Danièle Nouy, the head of the euro area’s bank supervision authority, defended the work of her officials in their handling of the crisis at Banco Popular, saying that there was nothing else she could have done to prevent the failure of the bank.
Speaking in a European Parliament hearing, Mrs Nouy, chair of the supervisory board at the European Central Bank said that “modestly…I would say that we have passed the test.”
“I fail to see even with the knowledge we have today what we could have done differently.”
Banco Popular came to the brink of collapse earlier this month before being sold to rival Santander in a late-night deal brokered by EU regulators.
The affair marked the first use of a new EU system for handling bank failures that was introduced in response to the financial crisis. As such, it was a test of both the SSM, the euro area bank supervisor led by the ECB, and of the Single Resolution Mechanism, the currency bloc’s new agency for winding down failed banks.
EU officials have hailed the outcome as proof that the new system works, but Ms Nouy came under fire from members of the parliament over why supervisors had not done more sooner to tackle problems at the bank.
Ms Nouy said that the ECB had required Popular to build up “billions and billions of extra provisions” since it began supervising the bank in 2014 and that it has carried out many on-site inspections.
She said that EU-wide stress tests in 2016 had laid bare the problems at the bank.
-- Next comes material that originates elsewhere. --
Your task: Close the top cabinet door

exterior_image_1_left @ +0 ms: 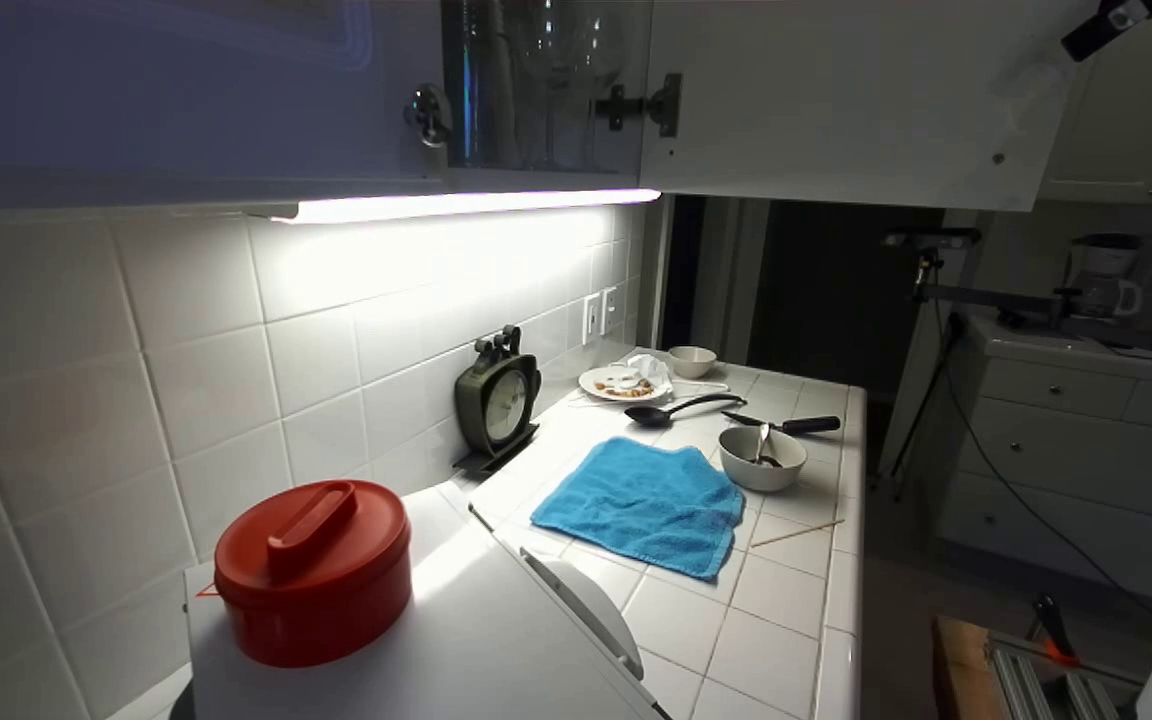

“This was the third worst bank in this exercise, and the capital depletion was quite strong,” she said. “So we were obviously not surprised” when it got into difficulties.
Ms Nouy said she was prevented from saying more by confidentiality rules – an answer that failed to satisfy some MEPs.
Roberto Gualtieri, the chairman of the assembly’s economic and monetary affairs committee said:
I don’t agree with this assessment. I think it would be better for the SSM to recognise that there were some problems.
Nobody is saying that the problem is the resolution of the bank, the problem is the fact that it happened as a surprise, and nothing has been done in time, and the bank has been declared fine for too long a time, that is the problem.
Ms Nouy said Banco’s episode reinforced the case for EU authorities to be given certain additional powers that could help in smoothly handling bank crises, including the power to impose a “moratorium” on creditor payouts and other “early intervention measures.”
Asked why Banco Popular was declared by regulators to be failing on the basis of a liquidity crisis, Ms Nouy hinted its problems went deeper. “Liquidity is the manifestation, the ultimate step of a disease”.
Pervenche Berès, a French MEP said she also had concerns: “If we go back through the events, what happened was that everything was fine because there was a buyer. But what if there had not been a buyer?” she said.
The episode had sharpened concerns over gaps in the EU’s system for handling failing banks, Ms Berès said, citing the lack of a euro-area wide scheme for insuring bank deposits.
EU rules require 8 per cent of a failing bank’s liabilities to be wiped out by regulators before any public money can be used to help stabilise it. The requirement means that senior bondholders and even depositors can potentially be hit.
This situation was avoided in the case of Banco Popular because of the sale to Santander.